### The problem:
Your answer should be only the lines below from the one with "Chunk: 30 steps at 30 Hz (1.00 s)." to the one with "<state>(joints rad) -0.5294", repeated exactly, ends included.

### Dataset:
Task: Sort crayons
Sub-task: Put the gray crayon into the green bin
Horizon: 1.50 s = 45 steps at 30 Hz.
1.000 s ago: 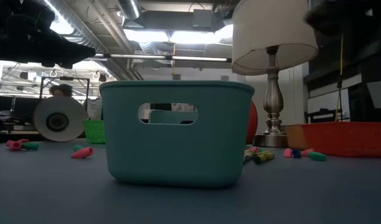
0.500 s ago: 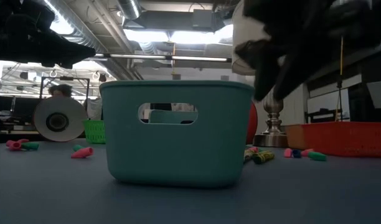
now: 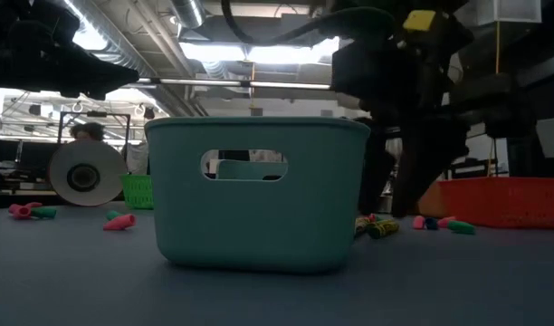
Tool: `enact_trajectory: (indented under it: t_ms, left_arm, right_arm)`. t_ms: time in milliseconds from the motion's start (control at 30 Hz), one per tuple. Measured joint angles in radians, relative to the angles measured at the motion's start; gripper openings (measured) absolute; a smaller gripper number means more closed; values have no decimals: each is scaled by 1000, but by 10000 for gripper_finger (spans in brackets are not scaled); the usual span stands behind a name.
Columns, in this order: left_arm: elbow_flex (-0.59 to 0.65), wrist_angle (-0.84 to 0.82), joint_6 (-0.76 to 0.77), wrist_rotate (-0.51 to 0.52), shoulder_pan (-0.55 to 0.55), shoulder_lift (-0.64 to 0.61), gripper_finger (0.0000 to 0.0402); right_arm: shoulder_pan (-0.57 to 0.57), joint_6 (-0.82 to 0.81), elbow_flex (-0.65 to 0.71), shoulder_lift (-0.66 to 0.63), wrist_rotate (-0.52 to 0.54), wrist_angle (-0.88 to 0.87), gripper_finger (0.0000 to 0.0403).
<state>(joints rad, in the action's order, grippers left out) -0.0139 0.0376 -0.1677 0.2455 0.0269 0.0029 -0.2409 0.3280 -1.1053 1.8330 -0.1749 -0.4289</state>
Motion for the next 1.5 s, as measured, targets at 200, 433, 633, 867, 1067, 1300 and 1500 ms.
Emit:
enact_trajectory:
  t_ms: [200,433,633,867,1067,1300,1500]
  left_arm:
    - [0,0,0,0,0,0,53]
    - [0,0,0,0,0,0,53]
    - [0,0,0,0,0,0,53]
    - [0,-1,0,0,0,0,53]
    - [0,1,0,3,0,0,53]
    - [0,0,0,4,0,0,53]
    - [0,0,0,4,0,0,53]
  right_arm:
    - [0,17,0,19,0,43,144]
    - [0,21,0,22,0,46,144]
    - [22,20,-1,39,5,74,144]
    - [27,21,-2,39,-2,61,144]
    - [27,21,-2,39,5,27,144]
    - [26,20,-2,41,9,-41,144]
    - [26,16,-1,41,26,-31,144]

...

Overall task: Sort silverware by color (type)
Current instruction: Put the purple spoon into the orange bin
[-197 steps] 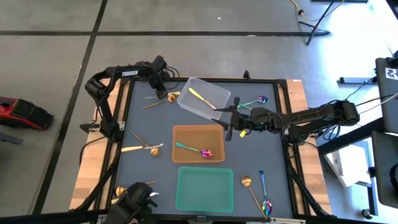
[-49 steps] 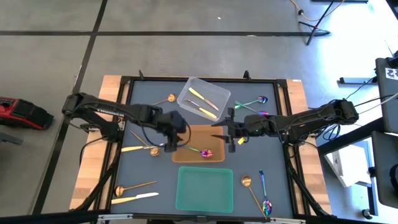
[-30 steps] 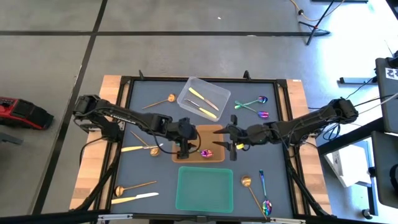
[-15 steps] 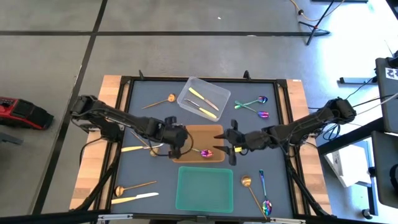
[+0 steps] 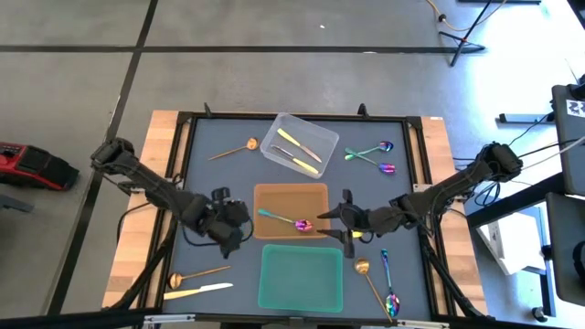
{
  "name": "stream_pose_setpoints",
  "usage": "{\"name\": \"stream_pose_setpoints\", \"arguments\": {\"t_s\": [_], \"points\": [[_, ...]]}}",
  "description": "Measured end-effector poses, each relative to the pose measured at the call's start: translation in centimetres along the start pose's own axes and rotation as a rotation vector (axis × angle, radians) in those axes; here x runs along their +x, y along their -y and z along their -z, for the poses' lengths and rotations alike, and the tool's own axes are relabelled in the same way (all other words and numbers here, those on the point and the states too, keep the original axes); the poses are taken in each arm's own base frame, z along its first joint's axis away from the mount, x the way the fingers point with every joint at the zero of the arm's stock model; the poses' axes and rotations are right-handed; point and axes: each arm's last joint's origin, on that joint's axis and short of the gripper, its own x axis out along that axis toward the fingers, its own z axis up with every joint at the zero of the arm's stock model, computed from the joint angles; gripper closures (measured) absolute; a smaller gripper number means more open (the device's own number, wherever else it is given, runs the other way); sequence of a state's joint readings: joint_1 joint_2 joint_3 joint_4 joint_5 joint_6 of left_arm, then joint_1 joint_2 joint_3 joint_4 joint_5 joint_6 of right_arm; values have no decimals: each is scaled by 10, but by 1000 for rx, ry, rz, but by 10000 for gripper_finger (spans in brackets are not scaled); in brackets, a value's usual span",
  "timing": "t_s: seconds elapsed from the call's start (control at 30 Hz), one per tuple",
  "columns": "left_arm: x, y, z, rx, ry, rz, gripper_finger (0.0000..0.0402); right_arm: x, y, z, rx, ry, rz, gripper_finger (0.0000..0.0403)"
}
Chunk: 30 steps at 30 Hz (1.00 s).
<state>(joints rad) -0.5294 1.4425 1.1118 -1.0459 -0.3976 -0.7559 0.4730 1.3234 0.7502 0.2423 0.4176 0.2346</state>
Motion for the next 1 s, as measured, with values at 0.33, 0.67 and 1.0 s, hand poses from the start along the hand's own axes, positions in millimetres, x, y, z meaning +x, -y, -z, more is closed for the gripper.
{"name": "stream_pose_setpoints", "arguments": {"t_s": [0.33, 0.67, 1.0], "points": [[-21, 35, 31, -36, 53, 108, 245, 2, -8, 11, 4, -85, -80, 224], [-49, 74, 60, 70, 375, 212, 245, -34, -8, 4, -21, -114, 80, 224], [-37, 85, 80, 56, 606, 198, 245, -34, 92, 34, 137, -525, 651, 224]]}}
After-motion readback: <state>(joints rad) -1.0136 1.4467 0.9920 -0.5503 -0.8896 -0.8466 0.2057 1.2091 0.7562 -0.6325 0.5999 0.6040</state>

### Your response:
Chunk: 30 steps at 30 Hz (1.00 s).
<state>(joints rad) -0.5294 1.4425 1.1118 -1.0459 -0.3976 -0.7559 0.4730 1.3234 0.7502 0.2423 0.4176 0.2346</state>

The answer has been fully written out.